Pero se debe señalar que por un lado no somos todos iguales, y por otro, es una grave injusticia dispensar un trato igual a los desiguales.
Además, no debemos olvidar, que en lo relativo a la Economía, hasta la fecha todo intento de implantación de lo que se viene denominando como Economía Planificada, al final, se ha demostrado que ha sido un estrepitoso fracaso.
Pues es evidente que resulta prácticamente imposible pretender realizar un dirigismo absoluto de cualquier economía, sea esta pequeña o grande. Se trata de algo inviable y los matemáticos han explicado perfectamente su motivo, a través de lo que denominan caos determinístico. Además, en este mundo cambiante en el que vivimos, y en la aldea global en que nos encontramos, se debe competir constantemente en los mercados.Y para ello es absolutamente necesario que se pueda ser flexible, para poder cambiar lo que sea pertinente, con la inmediatez debida, en aras a poder ofrecer los bienes o servicios que sean demandados, para poder obtener la ventaja competitiva suficiente y así obtener la posición deseada, que permita una sostenibilidad en cualquier empresa.Intentar sostener la tesis de que una economía planificada es mejor que una economía de mercado; resulta ser del todo equivocada e ilógica en nuestros días.

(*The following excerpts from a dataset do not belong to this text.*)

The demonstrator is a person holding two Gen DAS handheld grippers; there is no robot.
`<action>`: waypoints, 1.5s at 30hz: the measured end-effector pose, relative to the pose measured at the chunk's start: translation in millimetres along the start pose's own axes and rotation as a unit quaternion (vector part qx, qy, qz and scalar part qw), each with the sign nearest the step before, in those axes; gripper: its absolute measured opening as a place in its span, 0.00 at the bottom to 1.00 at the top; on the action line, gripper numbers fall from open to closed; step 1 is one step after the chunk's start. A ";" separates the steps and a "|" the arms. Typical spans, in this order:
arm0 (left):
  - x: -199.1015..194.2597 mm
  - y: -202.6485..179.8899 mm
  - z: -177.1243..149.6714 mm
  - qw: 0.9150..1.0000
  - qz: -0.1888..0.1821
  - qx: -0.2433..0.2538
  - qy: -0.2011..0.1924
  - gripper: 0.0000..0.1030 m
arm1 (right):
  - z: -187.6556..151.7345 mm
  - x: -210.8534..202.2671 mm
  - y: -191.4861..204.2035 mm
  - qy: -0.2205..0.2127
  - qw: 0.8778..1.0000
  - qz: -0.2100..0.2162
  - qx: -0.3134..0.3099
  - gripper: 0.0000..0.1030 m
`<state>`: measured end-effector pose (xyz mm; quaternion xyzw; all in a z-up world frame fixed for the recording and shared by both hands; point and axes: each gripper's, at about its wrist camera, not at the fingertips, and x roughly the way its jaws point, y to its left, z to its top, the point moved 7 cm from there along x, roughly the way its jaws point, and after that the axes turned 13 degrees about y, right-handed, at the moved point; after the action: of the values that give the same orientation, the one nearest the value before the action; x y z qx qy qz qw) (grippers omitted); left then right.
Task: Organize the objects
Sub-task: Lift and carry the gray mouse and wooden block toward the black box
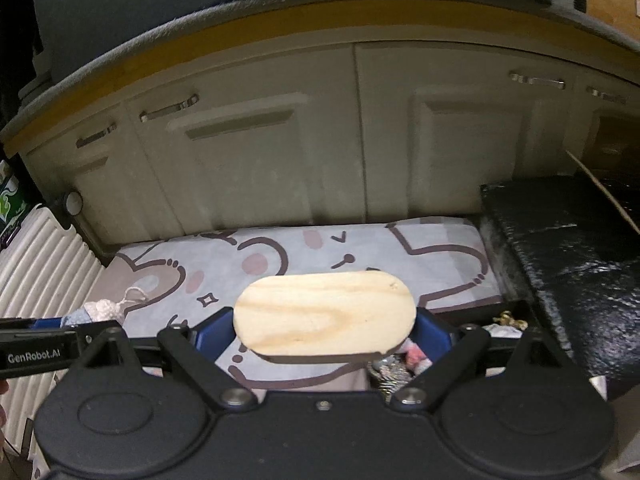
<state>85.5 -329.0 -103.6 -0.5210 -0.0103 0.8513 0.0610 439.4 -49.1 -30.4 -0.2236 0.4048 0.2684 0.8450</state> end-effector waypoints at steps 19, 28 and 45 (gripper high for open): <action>-19.4 -99.8 0.5 0.994 -0.094 0.053 -0.029 0.50 | -9.3 -56.7 -73.7 -0.027 0.999 -0.014 0.039 0.91; 9.4 -166.2 -16.2 0.983 -0.155 0.096 0.017 0.50 | -20.3 -59.0 -118.1 -0.011 0.997 -0.024 0.071 0.91; 76.9 -254.9 -43.0 0.953 -0.270 0.102 0.093 0.50 | -43.3 -50.8 -188.3 0.020 0.991 -0.032 0.125 0.91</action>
<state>112.8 -69.2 -170.7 -0.5668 -0.0576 0.7471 0.3424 507.6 -231.0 15.9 -0.1346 0.4450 0.1838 0.8661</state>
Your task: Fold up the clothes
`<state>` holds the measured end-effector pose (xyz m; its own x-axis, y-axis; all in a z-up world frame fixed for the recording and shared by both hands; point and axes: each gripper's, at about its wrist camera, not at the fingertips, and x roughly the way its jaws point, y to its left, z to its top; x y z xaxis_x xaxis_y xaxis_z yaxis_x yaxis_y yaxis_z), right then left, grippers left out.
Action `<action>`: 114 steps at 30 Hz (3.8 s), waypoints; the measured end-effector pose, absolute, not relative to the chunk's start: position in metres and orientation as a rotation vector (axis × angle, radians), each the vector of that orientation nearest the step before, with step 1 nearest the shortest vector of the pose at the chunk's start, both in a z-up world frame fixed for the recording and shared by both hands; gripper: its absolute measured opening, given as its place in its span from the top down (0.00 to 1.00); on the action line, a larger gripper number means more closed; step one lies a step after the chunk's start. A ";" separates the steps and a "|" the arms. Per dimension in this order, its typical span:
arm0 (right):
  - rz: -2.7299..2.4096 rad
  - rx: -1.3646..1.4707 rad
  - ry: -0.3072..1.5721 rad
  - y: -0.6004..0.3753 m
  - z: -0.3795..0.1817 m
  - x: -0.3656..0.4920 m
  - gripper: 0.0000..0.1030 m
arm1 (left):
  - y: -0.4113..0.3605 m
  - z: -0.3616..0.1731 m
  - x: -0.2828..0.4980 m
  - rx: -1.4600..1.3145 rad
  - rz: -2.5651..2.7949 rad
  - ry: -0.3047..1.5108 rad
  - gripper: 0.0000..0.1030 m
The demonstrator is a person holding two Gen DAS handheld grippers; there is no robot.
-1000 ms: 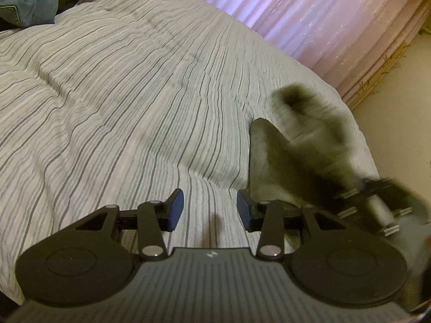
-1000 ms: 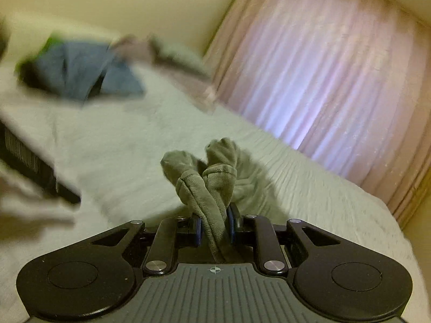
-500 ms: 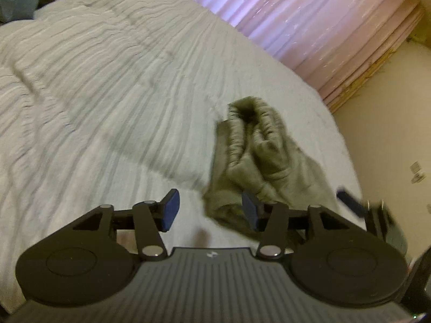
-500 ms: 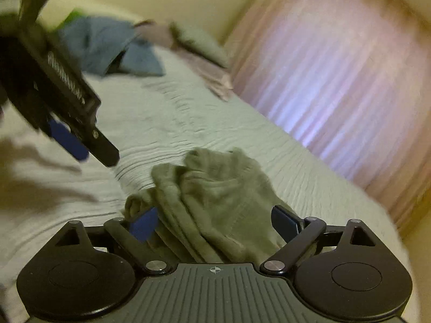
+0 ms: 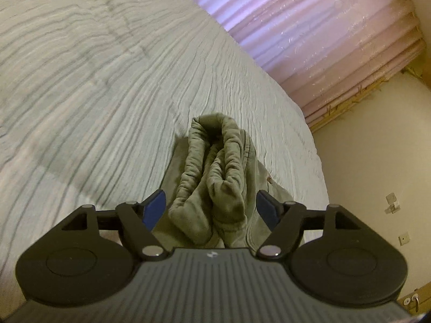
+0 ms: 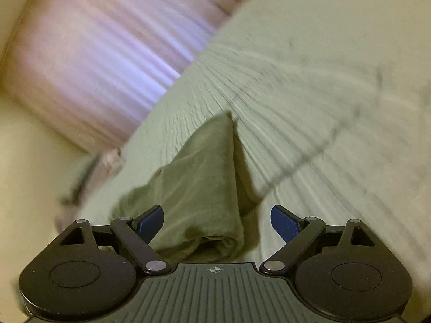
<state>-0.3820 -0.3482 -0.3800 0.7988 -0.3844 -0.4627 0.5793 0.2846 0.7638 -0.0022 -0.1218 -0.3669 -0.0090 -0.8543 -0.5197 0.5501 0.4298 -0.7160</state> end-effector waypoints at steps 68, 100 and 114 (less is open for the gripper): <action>-0.765 0.574 0.680 -0.242 -0.354 -0.365 0.24 | -0.065 -0.331 -0.128 0.364 -0.938 0.812 0.50; -0.934 0.690 0.434 -0.349 -0.323 -0.344 0.25 | -0.140 -0.292 -0.029 0.219 -1.165 0.724 0.61; -0.822 0.887 0.651 -0.375 -0.203 -0.306 0.25 | -0.186 -0.131 -0.023 0.304 -1.058 0.874 0.63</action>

Este tipo de economías nunca podrán ser productivas en la práctica, precisamente por el hecho de no ser competitivas porque ese sistema económico està pensado para economías autárquicas y nunca englobadas en una Aldea Global que es la realidad actual. Y ésto obviamente, abocará a un desastre económico, sin ningún género de duda.Por eso mismo resulta evidente que una economía de mercado, con la concurrencia de una sana competencia, continúa siendo la mejor elección en lo que a sistema económico se refiere.Y es por lo que los Gobiernos, que llevan algunos de ellos, incluso décadas en el poder y aún no han sido capaces de dar bienestar a la ciudadanía, se debe reflexionar seriamente sobre si debieran irse y dejar paso a otros gestores que si puedan verdaderamente ofrecerla a esas sociedades. Pues resulta triste y bastante ofensivo ver que existen demasiados países que se encuentran en una situación económica pésima a pesar incluso de poseer unos recursos naturales impresionantemente ricos. El caso de Venezuela y Nicaragua es en estos momentos muy actual y estoy seguro que todos los lectores tendrán ya en mente numerosos ejemplos más, por lo que resulta innecesario realizar exposición concreta de ninguno de dichos países en los que viene sucediendo este hecho.